Work task ▸ Go to the line with "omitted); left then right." in the records below, then output it and each following line exactly, up to and including the line with "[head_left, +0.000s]". Skip pictures and add nothing.

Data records
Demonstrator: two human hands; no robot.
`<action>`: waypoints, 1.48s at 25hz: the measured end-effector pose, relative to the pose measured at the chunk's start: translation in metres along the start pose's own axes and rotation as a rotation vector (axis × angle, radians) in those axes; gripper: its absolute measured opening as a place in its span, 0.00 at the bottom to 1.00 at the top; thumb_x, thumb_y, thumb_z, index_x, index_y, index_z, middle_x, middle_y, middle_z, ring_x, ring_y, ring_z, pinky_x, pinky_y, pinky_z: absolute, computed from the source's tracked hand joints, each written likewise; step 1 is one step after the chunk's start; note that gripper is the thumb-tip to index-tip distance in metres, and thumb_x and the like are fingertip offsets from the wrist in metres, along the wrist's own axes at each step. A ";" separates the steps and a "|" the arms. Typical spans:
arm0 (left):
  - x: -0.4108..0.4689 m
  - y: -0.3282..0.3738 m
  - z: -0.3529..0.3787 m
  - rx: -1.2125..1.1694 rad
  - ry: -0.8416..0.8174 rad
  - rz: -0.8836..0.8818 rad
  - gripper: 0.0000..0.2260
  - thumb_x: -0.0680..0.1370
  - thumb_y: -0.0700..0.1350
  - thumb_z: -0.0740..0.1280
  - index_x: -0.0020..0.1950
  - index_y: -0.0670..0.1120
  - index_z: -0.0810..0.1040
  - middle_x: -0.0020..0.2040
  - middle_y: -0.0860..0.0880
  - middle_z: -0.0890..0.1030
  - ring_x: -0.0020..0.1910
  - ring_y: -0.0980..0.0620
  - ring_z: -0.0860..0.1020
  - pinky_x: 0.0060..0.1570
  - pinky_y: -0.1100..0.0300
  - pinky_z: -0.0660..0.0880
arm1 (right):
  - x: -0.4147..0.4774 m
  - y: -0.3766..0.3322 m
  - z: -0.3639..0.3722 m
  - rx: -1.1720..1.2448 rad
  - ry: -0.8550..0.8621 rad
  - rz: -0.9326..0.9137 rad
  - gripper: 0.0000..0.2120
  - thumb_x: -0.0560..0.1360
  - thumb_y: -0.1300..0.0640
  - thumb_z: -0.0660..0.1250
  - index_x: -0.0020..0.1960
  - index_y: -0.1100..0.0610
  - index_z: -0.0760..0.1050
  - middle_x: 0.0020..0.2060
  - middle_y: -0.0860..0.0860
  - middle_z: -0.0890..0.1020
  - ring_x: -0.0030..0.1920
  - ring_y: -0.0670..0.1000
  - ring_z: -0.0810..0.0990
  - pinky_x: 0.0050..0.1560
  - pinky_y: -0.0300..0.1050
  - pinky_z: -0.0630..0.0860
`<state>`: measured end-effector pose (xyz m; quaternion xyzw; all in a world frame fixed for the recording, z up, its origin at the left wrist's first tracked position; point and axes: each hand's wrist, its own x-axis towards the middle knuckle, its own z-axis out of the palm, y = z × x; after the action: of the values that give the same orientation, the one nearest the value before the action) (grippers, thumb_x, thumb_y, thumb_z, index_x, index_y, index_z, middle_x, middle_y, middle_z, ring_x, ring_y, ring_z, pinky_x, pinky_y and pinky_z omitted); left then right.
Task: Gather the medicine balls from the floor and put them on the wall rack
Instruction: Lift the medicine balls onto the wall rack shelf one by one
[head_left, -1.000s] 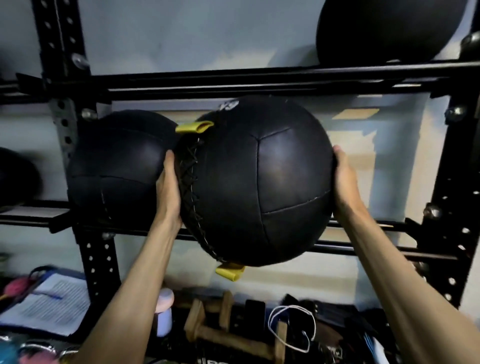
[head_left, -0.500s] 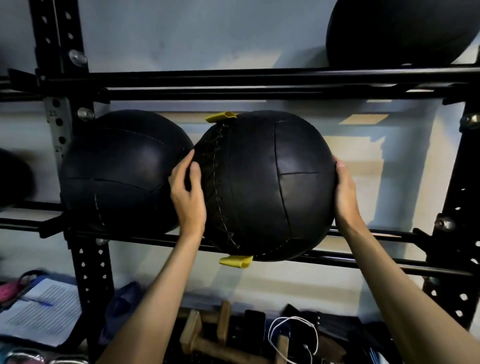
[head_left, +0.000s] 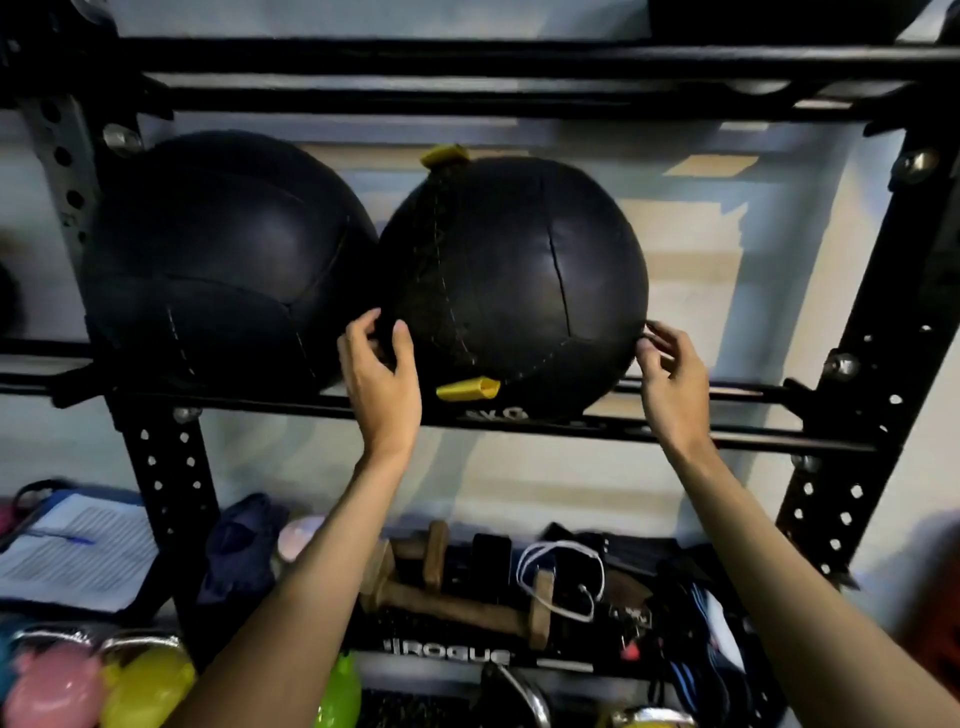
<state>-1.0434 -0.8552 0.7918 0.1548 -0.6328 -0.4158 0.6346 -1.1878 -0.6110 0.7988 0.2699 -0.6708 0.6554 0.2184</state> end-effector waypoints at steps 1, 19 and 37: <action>-0.022 -0.010 -0.005 0.018 0.004 0.004 0.14 0.80 0.50 0.64 0.63 0.47 0.74 0.58 0.48 0.78 0.54 0.51 0.79 0.56 0.50 0.78 | -0.022 0.008 -0.005 -0.045 0.005 -0.022 0.13 0.82 0.55 0.61 0.64 0.56 0.76 0.57 0.50 0.82 0.58 0.46 0.79 0.58 0.38 0.75; -0.454 -0.155 -0.060 0.771 -1.451 -0.415 0.05 0.80 0.47 0.64 0.49 0.49 0.78 0.48 0.47 0.83 0.49 0.43 0.81 0.40 0.55 0.73 | -0.413 0.209 -0.167 -0.686 -0.568 0.869 0.08 0.77 0.54 0.60 0.49 0.54 0.76 0.46 0.55 0.84 0.48 0.59 0.82 0.45 0.52 0.76; -0.812 -0.209 0.048 0.902 -1.562 -1.035 0.09 0.80 0.46 0.64 0.57 0.45 0.79 0.54 0.44 0.82 0.55 0.42 0.80 0.54 0.52 0.75 | -0.562 0.487 -0.430 -0.679 -0.895 1.366 0.13 0.81 0.58 0.57 0.59 0.59 0.77 0.54 0.59 0.82 0.55 0.62 0.80 0.53 0.52 0.75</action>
<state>-1.0387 -0.3785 0.1009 0.3181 -0.8206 -0.3463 -0.3249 -1.1037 -0.1421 0.0842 -0.0378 -0.8665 0.2411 -0.4354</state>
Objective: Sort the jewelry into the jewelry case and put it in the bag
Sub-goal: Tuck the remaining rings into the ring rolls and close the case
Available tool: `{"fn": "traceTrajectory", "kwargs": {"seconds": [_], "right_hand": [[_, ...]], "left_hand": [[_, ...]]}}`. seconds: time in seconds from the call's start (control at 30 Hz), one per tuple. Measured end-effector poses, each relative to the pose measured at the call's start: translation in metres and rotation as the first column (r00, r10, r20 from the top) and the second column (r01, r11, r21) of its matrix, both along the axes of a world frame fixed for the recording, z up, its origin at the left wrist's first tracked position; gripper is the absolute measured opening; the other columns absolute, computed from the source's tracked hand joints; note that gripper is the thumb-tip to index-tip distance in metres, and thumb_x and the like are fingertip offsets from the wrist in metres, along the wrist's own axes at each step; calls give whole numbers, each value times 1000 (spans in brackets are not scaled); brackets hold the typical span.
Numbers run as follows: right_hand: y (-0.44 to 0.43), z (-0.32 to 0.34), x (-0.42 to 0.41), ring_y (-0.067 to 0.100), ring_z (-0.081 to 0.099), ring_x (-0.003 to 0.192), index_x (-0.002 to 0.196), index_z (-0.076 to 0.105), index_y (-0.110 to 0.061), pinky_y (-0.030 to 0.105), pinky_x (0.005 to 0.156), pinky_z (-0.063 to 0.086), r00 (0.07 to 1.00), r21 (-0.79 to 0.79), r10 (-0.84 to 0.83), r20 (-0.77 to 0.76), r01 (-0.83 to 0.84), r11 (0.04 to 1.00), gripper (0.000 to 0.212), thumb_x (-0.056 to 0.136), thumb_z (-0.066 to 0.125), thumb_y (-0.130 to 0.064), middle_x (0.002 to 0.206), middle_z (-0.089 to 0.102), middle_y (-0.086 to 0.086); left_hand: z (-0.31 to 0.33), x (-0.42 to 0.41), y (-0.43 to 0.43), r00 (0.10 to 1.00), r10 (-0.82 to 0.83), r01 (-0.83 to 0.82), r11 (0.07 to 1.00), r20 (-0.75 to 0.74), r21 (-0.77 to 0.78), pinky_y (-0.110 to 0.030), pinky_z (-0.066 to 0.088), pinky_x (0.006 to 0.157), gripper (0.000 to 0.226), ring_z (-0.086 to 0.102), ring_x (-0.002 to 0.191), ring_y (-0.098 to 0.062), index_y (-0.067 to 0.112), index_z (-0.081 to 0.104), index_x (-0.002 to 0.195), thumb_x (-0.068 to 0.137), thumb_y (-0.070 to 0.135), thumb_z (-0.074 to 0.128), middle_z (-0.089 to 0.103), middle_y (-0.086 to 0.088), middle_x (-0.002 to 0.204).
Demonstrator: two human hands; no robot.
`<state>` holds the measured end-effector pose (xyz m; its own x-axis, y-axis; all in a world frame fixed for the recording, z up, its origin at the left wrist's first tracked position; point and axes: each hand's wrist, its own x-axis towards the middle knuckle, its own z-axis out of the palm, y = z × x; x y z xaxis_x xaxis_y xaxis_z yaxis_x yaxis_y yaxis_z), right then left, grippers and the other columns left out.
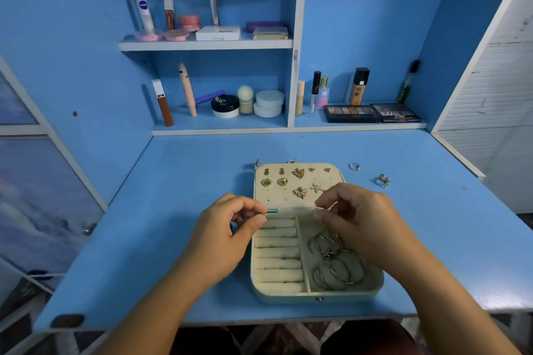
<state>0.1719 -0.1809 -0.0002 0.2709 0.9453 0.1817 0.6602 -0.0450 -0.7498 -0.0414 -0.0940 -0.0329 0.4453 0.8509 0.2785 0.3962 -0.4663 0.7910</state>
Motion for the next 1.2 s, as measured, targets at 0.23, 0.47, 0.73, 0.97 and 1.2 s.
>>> {"fn": "traceTrajectory", "kwargs": {"seconds": [0.23, 0.47, 0.73, 0.97, 1.2], "right_hand": [[-3, -10, -3, 1, 53, 57, 78, 66, -32, 9, 56, 43, 998, 12, -5, -59, 6, 1000, 13, 79, 76, -23, 65, 62, -9], [-3, -17, -2, 5, 58, 61, 78, 66, -32, 8, 57, 43, 997, 67, -12, -79, 17, 998, 14, 77, 77, -24, 67, 65, -9], [-4, -22, -2, 5, 60, 65, 79, 66, -31, 11, 60, 46, 997, 115, 2, -74, 7, 993, 14, 77, 77, -23, 68, 65, -12], [-3, -23, -3, 6, 60, 66, 80, 67, -27, 11, 60, 46, 999, 135, 7, -50, -1, 991, 12, 77, 78, -21, 68, 64, -11], [-4, -23, -3, 6, 58, 65, 80, 68, -27, 11, 59, 46, 999, 133, 7, -51, -1, 991, 13, 76, 78, -20, 68, 64, -10]], "left_hand": [[3, 5, -4, 997, 4, 8, 987, -75, 161, -9, 44, 71, 12, 59, 81, -7, 30, 67, 87, 85, 19, 71, 60, 15, 82], [4, 2, -1, 989, -6, 44, 965, -146, 259, -17, 45, 64, 5, 58, 78, -6, 33, 74, 86, 82, 35, 73, 60, 18, 82], [7, -8, -2, 985, -109, 136, 966, -131, 222, -18, 48, 56, 15, 64, 78, -6, 26, 78, 92, 83, 14, 74, 65, 16, 86], [21, -2, 7, 966, -126, 136, 990, -227, 31, -15, 47, 62, 14, 62, 75, -6, 36, 75, 78, 80, 22, 78, 64, 14, 85], [32, 8, 7, 903, -84, 124, 990, -421, 69, -29, 53, 73, 8, 60, 74, -5, 29, 74, 79, 83, 22, 73, 59, 13, 87]]}}
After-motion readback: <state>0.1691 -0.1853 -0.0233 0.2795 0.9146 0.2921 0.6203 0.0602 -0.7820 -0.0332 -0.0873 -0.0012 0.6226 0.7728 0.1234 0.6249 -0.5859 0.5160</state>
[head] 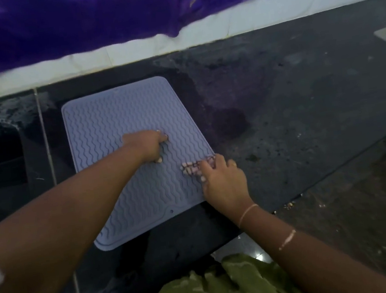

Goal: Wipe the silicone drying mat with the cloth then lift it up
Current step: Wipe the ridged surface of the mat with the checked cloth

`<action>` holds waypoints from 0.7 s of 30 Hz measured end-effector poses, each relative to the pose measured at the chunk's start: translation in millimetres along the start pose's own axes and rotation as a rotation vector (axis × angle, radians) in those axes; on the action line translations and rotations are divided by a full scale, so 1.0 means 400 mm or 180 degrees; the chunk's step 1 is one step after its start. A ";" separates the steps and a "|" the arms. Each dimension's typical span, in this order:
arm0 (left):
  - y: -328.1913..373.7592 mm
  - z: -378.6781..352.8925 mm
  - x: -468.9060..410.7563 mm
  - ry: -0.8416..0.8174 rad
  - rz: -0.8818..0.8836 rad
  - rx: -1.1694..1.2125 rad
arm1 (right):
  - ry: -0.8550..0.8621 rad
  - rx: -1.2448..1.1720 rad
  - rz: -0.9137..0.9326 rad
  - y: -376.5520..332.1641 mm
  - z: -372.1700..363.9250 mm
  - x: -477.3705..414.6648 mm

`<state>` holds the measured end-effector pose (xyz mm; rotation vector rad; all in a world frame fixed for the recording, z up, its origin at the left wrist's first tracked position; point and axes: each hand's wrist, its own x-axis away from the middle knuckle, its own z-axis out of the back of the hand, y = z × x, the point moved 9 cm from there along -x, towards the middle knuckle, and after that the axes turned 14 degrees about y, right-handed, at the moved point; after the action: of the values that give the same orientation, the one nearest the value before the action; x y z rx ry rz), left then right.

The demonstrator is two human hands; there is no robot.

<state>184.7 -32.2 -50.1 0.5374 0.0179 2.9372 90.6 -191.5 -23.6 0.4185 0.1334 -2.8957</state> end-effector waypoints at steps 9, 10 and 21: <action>0.003 -0.023 0.024 -0.0443 -0.0212 0.0454 | -0.0390 0.0094 -0.0229 0.000 -0.047 -0.225; 0.002 -0.030 0.023 -0.0471 -0.0213 0.0403 | -0.0419 0.0086 -0.0329 -0.006 -0.060 -0.246; 0.000 -0.030 0.023 -0.0224 -0.0208 0.0003 | -0.0433 0.0255 0.0133 -0.069 0.013 0.034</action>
<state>171.9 -30.8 -58.1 0.6276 0.0280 2.8533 70.5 -168.0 -21.0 0.2334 -0.0128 -2.8841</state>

Exercise response ▸
`<state>`: measured end-effector pose (xyz m; quaternion xyzw; all in a world frame fixed for the recording, z up, its origin at the left wrist's first tracked position; point and axes: each hand's wrist, its own x-axis towards the middle knuckle, its own z-axis out of the palm, y = z × x; after the action: of the values that give the same orientation, the one nearest the value before the action) (grippers, thumb_x, thumb_y, thumb_z, index_x, index_y, index_z, middle_x, middle_y, middle_z, ring_x, ring_y, ring_z, pinky_x, pinky_y and pinky_z omitted); left then right.
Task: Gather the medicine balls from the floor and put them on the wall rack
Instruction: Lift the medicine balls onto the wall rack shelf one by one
[head_left, -1.000s] 
[head_left, -0.500s] 
[head_left, +0.000s] 

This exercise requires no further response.